The Assad regime’s rise and fall alerts us to the limitations of liberalism when it stays within the elite confines. It is always prone to crumbling under the weight of popular mobilisation. The mainstay of Syria’s multicultural nature was consociational engagements between different ethno-religious groups at different times in history. The Assad regime’s politicisation of the Syrian society’s multiculturalism was self-serving. After the military coup of 1970 that installed Hafez al-Assad as a totalitarian ruler, all forms of dissent began to be crushed, ironically, by the ruling Ba’ath Party, the regional champion of dissenters in the Arab world.

When liberalism gets weaponised thus, it spells doom for not just the conservatives but also the quintessential liberal values.
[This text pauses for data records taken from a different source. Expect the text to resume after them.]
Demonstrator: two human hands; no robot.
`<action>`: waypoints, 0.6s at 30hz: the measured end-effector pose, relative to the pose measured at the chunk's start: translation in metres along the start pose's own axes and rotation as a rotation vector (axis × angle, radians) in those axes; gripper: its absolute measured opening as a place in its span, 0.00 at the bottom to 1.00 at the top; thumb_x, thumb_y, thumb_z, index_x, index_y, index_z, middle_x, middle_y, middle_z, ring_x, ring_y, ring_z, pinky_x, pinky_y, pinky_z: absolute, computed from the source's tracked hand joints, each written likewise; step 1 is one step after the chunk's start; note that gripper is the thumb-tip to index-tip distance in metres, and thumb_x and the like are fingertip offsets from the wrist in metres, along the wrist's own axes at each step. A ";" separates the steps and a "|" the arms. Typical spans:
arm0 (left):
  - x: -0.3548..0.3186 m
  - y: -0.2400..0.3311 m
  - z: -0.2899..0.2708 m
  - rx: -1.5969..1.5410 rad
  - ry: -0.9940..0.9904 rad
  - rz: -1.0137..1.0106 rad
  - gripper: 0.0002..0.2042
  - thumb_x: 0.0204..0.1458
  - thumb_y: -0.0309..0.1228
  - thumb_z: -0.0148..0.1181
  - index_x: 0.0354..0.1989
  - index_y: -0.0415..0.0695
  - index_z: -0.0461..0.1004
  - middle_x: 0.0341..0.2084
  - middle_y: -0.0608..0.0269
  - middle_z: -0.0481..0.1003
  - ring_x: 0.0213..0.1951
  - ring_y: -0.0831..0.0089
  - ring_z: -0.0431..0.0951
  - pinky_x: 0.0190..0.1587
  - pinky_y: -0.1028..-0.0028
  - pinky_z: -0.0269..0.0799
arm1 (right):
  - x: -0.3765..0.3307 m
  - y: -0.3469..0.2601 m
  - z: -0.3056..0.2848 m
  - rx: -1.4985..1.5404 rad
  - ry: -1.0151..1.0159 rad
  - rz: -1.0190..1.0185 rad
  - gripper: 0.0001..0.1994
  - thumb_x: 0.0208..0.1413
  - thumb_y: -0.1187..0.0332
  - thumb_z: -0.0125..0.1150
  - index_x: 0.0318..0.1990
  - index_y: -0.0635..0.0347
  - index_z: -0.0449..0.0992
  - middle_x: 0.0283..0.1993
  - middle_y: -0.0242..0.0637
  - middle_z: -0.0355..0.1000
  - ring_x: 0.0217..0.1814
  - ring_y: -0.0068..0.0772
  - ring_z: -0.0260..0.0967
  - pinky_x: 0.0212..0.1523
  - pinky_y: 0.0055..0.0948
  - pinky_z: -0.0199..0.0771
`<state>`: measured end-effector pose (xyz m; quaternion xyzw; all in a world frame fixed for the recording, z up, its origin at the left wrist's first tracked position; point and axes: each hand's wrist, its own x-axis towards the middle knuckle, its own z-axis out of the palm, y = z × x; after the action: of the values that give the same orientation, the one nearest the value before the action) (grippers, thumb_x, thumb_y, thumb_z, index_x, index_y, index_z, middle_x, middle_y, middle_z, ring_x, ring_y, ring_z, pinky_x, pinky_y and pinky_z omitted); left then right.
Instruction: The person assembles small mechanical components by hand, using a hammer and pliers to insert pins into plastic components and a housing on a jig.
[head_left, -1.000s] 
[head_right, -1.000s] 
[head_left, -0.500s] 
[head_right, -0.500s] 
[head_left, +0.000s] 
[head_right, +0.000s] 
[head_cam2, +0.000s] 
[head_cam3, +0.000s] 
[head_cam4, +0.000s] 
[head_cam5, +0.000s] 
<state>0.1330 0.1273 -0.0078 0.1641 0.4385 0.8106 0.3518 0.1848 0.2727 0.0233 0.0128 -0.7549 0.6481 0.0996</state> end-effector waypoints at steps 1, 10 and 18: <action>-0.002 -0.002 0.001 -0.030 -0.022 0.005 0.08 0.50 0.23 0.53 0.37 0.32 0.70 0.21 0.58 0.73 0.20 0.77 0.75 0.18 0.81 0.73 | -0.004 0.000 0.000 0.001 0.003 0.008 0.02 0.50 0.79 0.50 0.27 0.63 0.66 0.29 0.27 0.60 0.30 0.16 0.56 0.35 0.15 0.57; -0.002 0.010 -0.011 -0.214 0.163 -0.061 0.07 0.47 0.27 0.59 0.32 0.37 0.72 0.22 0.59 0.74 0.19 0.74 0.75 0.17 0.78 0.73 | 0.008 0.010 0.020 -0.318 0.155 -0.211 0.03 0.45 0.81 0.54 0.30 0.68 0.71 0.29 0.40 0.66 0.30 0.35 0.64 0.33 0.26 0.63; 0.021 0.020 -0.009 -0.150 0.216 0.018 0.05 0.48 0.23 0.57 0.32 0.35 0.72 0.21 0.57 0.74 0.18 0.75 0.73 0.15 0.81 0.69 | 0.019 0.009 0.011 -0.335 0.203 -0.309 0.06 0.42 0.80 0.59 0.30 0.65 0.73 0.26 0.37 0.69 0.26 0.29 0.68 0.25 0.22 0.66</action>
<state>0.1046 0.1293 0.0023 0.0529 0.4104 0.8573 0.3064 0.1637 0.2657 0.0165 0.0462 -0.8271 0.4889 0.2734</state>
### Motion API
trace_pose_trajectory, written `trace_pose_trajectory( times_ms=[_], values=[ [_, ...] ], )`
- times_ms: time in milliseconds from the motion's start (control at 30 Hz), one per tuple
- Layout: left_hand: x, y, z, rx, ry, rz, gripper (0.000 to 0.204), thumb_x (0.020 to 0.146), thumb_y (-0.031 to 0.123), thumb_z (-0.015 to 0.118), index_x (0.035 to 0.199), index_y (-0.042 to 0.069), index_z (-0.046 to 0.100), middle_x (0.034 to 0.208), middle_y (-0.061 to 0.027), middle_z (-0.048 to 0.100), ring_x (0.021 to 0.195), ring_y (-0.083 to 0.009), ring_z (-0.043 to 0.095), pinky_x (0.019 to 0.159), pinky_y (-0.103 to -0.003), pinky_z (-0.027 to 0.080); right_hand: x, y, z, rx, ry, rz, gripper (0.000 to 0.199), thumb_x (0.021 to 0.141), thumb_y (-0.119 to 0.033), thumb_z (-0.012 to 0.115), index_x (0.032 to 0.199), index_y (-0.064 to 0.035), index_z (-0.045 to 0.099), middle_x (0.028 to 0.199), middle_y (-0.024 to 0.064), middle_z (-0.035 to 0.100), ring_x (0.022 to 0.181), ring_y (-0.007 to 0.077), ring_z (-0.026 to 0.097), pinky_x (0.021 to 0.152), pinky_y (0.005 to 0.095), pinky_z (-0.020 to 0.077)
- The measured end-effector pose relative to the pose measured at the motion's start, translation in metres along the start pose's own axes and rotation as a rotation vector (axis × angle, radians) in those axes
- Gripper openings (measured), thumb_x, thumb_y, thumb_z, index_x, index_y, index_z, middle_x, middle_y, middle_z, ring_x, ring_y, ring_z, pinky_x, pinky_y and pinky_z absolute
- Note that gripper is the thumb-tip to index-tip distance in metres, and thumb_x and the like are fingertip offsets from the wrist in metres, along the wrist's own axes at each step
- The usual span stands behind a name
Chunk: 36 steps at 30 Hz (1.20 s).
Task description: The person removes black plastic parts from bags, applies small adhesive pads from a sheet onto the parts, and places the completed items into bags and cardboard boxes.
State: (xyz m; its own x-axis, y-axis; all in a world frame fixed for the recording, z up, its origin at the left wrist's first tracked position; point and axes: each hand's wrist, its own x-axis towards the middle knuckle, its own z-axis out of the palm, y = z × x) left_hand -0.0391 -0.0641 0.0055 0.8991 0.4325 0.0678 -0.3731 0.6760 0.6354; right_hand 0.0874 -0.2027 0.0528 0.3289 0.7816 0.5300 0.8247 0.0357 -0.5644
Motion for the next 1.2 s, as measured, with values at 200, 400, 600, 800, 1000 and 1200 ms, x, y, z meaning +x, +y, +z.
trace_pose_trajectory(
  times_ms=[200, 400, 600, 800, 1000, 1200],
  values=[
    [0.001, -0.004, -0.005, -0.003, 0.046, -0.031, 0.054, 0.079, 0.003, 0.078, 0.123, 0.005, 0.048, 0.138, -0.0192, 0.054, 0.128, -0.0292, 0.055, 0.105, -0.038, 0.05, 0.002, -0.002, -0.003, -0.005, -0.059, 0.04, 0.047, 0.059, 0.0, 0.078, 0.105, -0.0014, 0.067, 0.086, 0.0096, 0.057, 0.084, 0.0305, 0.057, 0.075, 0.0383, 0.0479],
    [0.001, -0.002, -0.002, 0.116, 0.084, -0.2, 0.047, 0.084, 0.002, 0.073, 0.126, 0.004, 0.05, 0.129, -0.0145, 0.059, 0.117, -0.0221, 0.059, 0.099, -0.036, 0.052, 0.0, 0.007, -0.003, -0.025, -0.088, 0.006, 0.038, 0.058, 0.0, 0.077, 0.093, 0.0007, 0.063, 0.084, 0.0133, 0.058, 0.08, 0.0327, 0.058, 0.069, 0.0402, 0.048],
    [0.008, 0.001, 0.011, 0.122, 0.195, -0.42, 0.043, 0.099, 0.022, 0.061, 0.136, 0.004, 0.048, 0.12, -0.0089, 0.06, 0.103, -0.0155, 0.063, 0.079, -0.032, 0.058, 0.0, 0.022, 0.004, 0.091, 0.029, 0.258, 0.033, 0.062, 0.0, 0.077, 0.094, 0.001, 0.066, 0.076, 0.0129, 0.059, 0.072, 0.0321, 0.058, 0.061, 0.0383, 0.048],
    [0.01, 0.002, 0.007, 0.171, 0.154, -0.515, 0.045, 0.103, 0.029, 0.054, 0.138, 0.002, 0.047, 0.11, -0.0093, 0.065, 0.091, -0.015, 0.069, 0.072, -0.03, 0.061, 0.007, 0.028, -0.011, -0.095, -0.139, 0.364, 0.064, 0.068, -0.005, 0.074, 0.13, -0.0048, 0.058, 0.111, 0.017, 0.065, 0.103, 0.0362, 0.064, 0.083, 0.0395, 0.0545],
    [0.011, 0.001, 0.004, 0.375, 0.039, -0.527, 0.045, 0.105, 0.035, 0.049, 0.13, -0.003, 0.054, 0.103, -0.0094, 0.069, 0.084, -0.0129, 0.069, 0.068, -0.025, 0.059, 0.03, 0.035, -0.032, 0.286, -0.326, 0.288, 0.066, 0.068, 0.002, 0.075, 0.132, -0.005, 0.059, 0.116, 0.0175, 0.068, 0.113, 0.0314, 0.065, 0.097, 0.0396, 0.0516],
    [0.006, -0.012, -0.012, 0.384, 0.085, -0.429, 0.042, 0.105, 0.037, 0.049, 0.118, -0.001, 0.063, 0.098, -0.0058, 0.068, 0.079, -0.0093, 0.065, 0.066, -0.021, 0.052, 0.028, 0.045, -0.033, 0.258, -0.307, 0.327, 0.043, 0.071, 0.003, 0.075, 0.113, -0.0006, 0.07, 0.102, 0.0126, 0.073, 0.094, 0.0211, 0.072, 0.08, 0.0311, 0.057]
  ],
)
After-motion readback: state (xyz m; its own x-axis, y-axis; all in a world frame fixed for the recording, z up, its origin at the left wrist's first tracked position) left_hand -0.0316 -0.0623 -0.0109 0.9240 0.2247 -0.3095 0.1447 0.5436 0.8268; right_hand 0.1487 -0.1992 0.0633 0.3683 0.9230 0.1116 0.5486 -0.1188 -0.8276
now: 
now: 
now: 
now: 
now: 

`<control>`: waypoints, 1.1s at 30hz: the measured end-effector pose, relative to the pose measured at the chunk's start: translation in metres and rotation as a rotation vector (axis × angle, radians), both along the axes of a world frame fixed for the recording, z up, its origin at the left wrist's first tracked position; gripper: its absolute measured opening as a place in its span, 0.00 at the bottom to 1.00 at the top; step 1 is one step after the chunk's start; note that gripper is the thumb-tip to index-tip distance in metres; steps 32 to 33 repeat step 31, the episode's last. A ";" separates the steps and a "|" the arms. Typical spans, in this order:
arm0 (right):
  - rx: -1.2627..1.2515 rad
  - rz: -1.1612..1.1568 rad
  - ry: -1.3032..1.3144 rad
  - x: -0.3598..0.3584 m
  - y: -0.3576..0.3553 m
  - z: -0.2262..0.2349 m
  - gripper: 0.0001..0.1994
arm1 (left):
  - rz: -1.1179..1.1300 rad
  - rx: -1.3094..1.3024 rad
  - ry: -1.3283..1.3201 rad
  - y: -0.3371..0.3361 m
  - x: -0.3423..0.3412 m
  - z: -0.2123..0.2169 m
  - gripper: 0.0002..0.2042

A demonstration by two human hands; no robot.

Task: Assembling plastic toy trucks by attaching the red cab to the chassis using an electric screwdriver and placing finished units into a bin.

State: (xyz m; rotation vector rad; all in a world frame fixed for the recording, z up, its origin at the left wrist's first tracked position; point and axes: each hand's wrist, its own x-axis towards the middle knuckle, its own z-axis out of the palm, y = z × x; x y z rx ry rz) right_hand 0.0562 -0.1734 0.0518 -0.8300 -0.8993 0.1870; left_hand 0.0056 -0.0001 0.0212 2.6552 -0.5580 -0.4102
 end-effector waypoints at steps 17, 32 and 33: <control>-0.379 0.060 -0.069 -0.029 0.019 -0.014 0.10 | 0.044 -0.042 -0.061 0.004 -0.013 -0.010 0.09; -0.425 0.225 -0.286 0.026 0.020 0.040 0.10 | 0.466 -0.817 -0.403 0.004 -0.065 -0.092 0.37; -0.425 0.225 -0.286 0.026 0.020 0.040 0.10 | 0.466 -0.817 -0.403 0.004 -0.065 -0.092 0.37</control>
Bashar al-Assad carried forward this legacy of his father with more zeal and ruthlessness. The rebellion against him, therefore, needs to be seen as not only political but also socio-religious. The Sunni Muslims of Syria, the majority group, clearly had had enough of the marginalisation heaped on them by the Alawite (Shia) Assad family and their acolytes. 

Liberalism And Liberals

This should appear familiar to us. The undermining of liberal values by liberals themselves, the ascent of conservative forces, the politics of exclusion, and the many fires of violent ethno-religious clashes, we have seen it all. Politics of exclusion, even when the most inclusionary players indulge in it, never ends well. The civil war in Syria needs to be seen as another element in the continuum that has the return of the Taliban in Afghanistan, the Islamic Revolution of Iran of 1979, the reactionary overthrow of the Kemalist order in Turkey by Erdogan, and the fall of Sheikh Hasina in Dhaka as landmark events.

Immediately after the fall of Damascus, scenes of celebrations (and looting) started flooding the news and social media. Impervious to them, Israel moved to plant its flag beyond the earlier buffer zone. And this is the lesson Delhi’s regime and rebels must pay heed to.